族长恳求的目光、女孩们蔓延的哀伤,还有祭司卡蓝难以言喻的失落渐次在云笙眼前闪烁,她翻了个身,摸向在她颈侧熟睡的阿墨,“阿墨,你也没有睡着,是吗?”


阿墨顺着云笙的手心拱起温热的背脊,潮湿的呼吸喷吐在云笙心口,“我更希望你能够睡着,不再想这些烦心的事。”

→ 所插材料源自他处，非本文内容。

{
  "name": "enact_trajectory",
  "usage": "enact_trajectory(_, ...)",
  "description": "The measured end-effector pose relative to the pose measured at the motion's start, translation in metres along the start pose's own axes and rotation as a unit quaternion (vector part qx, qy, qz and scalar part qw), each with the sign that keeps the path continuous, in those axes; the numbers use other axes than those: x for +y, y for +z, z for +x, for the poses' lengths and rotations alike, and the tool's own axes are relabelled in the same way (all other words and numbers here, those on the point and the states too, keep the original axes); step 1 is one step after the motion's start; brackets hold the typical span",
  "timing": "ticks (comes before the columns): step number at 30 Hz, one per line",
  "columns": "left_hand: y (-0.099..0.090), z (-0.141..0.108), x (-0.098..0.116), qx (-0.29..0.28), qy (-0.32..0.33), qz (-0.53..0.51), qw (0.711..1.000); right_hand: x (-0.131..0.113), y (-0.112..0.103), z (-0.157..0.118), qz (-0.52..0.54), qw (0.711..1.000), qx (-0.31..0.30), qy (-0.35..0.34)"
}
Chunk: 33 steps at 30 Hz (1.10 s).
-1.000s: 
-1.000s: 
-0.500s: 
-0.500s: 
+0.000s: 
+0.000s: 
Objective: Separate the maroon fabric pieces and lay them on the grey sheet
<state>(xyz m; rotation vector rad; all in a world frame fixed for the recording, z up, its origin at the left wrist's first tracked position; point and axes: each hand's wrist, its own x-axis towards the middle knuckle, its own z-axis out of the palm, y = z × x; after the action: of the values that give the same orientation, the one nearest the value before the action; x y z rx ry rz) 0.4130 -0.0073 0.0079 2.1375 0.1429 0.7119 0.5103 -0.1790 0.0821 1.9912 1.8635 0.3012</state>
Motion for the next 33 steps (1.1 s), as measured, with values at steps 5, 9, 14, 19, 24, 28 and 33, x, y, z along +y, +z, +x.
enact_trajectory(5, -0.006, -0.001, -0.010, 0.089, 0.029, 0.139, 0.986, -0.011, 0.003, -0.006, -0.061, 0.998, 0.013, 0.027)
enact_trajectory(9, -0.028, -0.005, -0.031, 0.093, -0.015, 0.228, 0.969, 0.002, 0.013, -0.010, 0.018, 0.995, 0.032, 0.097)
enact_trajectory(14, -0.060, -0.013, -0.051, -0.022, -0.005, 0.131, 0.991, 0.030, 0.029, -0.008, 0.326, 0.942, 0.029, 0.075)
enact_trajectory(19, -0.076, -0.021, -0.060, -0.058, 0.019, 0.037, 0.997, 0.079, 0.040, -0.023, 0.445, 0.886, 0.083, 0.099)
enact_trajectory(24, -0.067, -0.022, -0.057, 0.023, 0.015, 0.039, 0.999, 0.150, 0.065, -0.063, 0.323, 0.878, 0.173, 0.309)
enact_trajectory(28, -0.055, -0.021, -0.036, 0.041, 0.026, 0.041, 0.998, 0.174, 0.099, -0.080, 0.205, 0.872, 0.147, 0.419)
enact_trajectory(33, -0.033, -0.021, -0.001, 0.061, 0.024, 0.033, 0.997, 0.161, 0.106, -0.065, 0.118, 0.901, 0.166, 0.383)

云笙又何尝不想呢,可是这人皮鼓的传承一刻没有废除,在下个降雪日前她就一刻不能安眠。


“这些人太执着了,还有什么其他办法?”


阿墨沉默一瞬,再次开口,突出的是连他自己都不曾想过的话语,“笙笙,你操心得太多了,这里的人,和我们其实并不相干,如果你不想看到这样残忍的事,我们在下个降雪之日前启程离开就好了。”


“阿墨,你不要为我担心了,你也说过,你会愿意用自己的生命换得他人的存活,何况我们现在并没有什么危险。”云笙看向阿墨的双眼,比起最初相认,阿墨的眼睛不再清澈得透亮,里面有了担忧、有了焦急,还有充沛而明亮的爱意。


“蛋白显影的神迹看来似乎并不能撼动她们的执着,”她这么说的时候,透过木屋的缝隙看向屋外呼啸着的寒风,“既然‘大楚兴’这一招还行不通,那么......‘陈胜王’呢?”


说到这里,她眼睛倏忽亮了起来,转头看向阿墨,像是征求意见,也似乎是一种依赖,“还好有阿墨你在,一会儿你牢牢记住我说的话,好吗?”


雪山上的夜晚降临得极快,村落很快陷入沉寂,云笙带着阿墨行走在低矮又散着微光的夜幕下,沿着崎岖的山路,悄然溜出了村落。


直到路过靠近塔措湖的山壁,她这才捏着一块尖锐的石头,顿步在村落外巨大的山壁前,心念一转,便用尽全力在上面刻下了一个巨大的圆环。


第一遍刻痕太浅,她又忍着被尖石磨砺的生疼,忍痛在第一遍粗浅的痕迹上反复描画了好几遍,直到坚硬的石壁上留下深深的凹槽。


随后扔掉那块已将双手磨得通红的尖石,抱起阿墨,指向壁立千仞的山峰最高处,“阿墨,你看到了吗?就是那里,记得我跟你说过的话。”


只有神灵才能撼动他们执迷相信的神灵,还有什么会比自己亲眼见证的神灵更为震人心弦的存在呢?